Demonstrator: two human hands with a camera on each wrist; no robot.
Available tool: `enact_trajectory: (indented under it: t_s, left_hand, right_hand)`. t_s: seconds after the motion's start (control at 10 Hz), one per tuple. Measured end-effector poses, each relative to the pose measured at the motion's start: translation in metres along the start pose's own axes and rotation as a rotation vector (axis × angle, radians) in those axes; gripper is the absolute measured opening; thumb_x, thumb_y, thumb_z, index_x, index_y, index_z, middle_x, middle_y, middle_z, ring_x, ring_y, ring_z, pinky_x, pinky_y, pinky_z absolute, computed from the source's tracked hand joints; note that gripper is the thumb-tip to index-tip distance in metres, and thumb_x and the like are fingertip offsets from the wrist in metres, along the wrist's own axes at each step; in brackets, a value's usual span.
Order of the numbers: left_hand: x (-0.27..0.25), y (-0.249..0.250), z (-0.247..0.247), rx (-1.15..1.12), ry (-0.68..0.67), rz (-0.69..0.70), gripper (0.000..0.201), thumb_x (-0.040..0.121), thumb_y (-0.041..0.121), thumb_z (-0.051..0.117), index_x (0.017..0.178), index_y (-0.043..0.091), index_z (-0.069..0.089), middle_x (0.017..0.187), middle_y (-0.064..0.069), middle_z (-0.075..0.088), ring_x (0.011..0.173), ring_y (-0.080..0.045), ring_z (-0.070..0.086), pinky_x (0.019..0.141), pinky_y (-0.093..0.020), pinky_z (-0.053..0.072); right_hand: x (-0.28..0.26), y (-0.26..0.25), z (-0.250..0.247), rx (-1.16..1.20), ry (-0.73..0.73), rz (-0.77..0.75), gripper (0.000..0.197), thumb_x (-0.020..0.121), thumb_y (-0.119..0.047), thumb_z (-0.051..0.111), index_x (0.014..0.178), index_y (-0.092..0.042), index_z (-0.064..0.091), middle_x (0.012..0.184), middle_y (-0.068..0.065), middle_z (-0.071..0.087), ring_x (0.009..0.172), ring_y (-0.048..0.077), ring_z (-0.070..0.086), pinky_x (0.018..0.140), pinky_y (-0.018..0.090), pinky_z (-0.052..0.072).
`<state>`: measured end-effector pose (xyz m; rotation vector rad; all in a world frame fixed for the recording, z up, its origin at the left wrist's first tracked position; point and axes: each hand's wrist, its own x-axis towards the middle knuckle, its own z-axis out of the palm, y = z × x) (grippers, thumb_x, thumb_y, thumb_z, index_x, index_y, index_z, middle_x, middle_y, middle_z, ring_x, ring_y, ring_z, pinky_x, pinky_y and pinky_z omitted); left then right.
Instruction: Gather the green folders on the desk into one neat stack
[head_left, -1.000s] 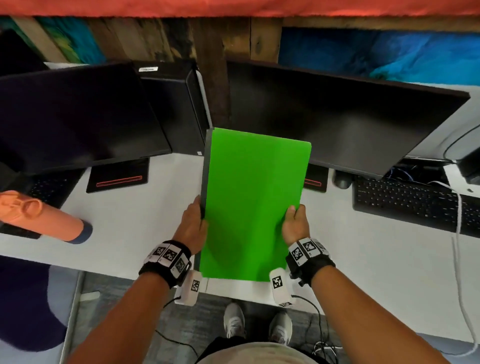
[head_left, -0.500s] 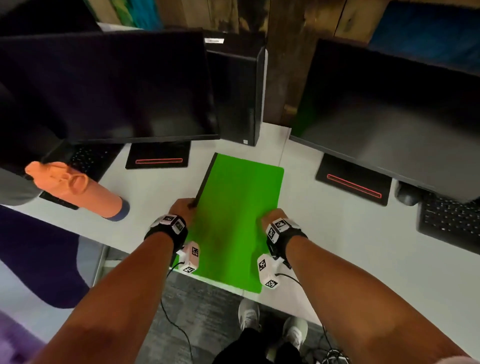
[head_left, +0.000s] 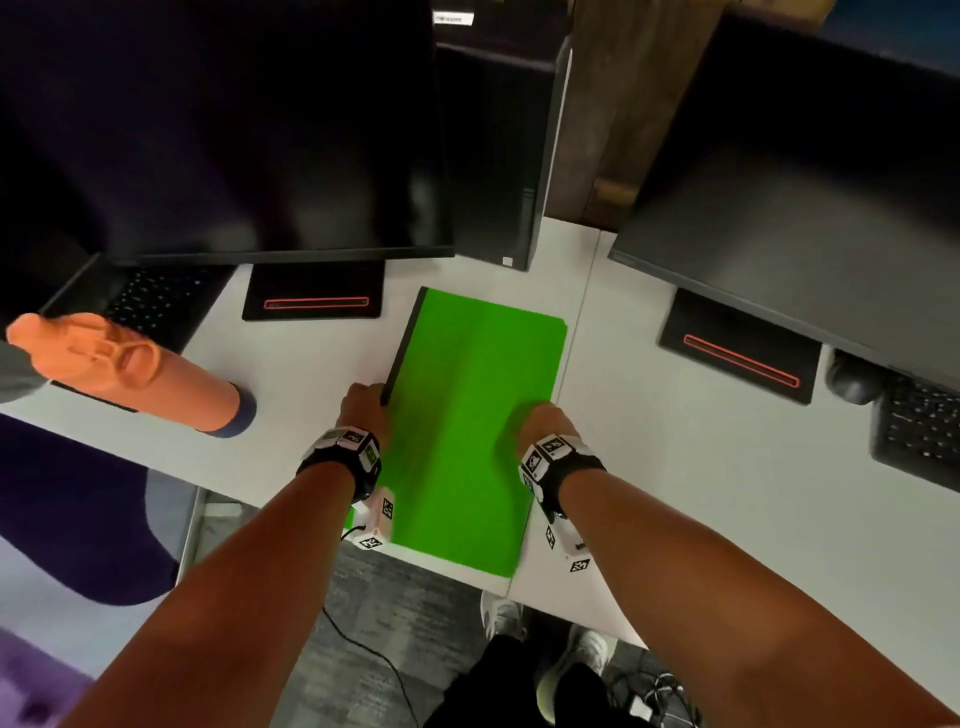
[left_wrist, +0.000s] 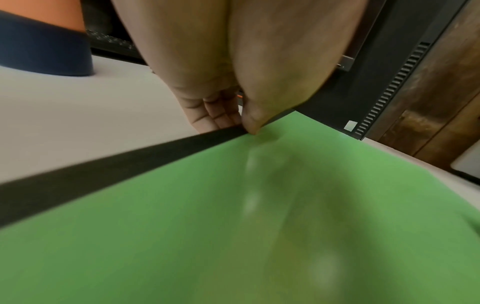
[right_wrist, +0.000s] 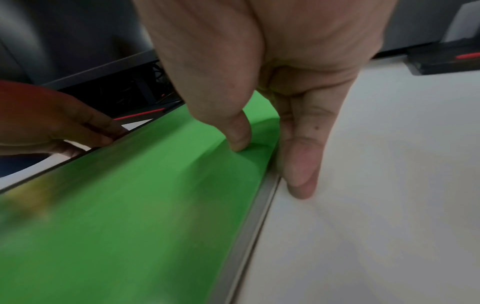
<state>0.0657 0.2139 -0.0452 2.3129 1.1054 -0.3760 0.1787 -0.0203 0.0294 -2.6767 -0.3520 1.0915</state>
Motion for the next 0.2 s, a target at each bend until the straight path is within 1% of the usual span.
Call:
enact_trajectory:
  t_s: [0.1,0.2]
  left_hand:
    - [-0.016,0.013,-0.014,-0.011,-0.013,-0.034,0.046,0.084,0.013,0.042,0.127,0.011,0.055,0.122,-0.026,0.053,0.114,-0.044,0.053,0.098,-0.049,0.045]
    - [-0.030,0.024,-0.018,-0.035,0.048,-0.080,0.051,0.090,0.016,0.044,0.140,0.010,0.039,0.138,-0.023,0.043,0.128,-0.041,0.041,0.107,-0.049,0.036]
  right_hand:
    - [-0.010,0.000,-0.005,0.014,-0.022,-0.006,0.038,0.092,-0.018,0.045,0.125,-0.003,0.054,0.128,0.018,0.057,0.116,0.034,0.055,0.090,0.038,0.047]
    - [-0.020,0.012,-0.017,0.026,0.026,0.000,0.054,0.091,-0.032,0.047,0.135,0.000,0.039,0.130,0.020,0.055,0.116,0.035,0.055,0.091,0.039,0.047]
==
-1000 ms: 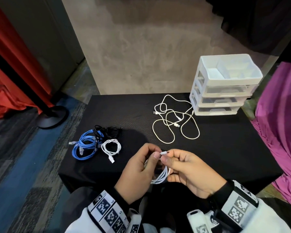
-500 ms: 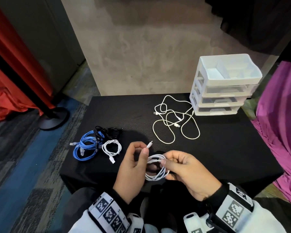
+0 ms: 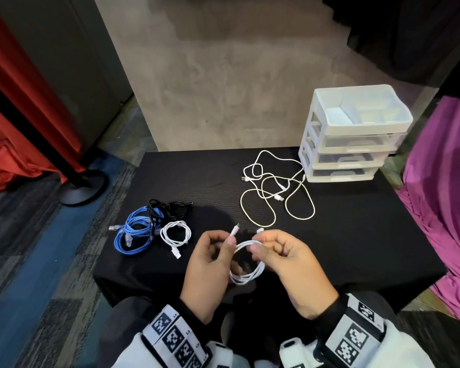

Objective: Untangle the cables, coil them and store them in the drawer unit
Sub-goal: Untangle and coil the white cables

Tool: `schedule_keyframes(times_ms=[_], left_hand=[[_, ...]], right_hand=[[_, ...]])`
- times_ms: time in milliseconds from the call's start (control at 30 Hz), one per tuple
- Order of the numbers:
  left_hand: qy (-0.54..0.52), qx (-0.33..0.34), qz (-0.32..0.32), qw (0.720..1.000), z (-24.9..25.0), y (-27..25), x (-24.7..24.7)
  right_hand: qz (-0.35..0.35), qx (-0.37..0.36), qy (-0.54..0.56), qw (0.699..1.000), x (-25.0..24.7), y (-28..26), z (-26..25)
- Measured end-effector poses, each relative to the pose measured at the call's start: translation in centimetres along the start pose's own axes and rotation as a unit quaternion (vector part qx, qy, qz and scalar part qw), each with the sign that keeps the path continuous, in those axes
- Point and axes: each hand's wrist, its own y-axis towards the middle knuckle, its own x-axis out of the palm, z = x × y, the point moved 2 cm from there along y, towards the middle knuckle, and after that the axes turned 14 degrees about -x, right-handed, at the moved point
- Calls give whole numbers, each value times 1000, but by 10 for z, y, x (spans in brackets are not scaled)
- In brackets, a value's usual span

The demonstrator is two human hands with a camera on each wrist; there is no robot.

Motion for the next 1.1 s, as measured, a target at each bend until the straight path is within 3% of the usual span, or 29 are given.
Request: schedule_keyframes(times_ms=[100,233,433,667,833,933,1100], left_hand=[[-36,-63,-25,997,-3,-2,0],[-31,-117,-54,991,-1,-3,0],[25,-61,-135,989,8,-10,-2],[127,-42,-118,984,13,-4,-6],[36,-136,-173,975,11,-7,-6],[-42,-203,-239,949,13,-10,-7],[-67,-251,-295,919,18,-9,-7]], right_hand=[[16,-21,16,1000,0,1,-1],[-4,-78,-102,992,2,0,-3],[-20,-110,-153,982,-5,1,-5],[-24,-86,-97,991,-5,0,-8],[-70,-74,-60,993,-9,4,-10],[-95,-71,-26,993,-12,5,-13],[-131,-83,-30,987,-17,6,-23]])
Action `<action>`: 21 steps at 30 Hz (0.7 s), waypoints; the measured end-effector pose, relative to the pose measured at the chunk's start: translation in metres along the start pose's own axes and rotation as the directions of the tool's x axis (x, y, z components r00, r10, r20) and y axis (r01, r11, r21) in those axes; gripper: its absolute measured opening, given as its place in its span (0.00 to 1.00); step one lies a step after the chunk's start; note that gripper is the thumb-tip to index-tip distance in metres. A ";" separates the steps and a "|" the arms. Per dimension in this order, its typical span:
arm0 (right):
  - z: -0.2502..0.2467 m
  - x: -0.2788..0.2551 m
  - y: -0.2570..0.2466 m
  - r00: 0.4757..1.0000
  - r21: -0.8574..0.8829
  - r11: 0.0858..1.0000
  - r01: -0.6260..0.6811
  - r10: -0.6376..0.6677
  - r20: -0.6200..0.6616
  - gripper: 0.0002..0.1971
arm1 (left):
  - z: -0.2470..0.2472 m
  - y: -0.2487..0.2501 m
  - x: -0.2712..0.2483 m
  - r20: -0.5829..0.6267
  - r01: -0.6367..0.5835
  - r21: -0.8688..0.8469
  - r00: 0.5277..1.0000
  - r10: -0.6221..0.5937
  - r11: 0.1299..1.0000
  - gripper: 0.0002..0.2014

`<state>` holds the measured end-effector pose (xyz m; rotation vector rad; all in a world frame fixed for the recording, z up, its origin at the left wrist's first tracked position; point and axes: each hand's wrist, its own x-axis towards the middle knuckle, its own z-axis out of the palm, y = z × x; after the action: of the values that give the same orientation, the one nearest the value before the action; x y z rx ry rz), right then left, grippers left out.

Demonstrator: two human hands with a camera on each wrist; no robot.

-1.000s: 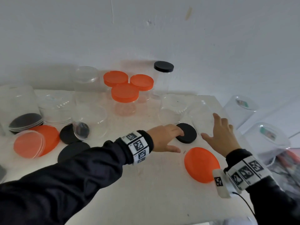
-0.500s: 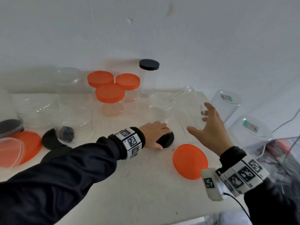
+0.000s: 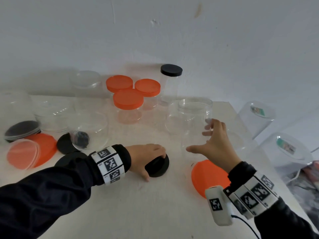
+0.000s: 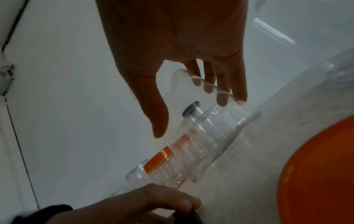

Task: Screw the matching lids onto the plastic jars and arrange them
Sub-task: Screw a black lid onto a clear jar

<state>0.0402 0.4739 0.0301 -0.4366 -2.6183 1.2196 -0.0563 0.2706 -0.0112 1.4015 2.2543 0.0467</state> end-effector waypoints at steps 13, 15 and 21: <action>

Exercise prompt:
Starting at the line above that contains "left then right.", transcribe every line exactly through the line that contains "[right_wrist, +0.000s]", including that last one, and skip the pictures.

Written response:
`<state>`: measured end-effector pose (xyz m; rotation vector rad; all in a world frame fixed for the recording, z up, its origin at the left wrist's first tracked position; point and axes: each hand's wrist, its own x-axis towards the middle knuckle, its own z-axis out of the palm, y = z × x) (grippers, thumb_x, thumb_y, thumb_z, index_x, index_y, index_z, middle_x, middle_y, middle_z, ring_x, ring_y, ring_z, pinky_x, pinky_y and pinky_z omitted); left then right.
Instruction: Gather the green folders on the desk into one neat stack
[head_left, -1.000s] 
[head_left, -0.500s] 
[head_left, +0.000s] 
[left_wrist, +0.000s] 
[right_wrist, +0.000s] 

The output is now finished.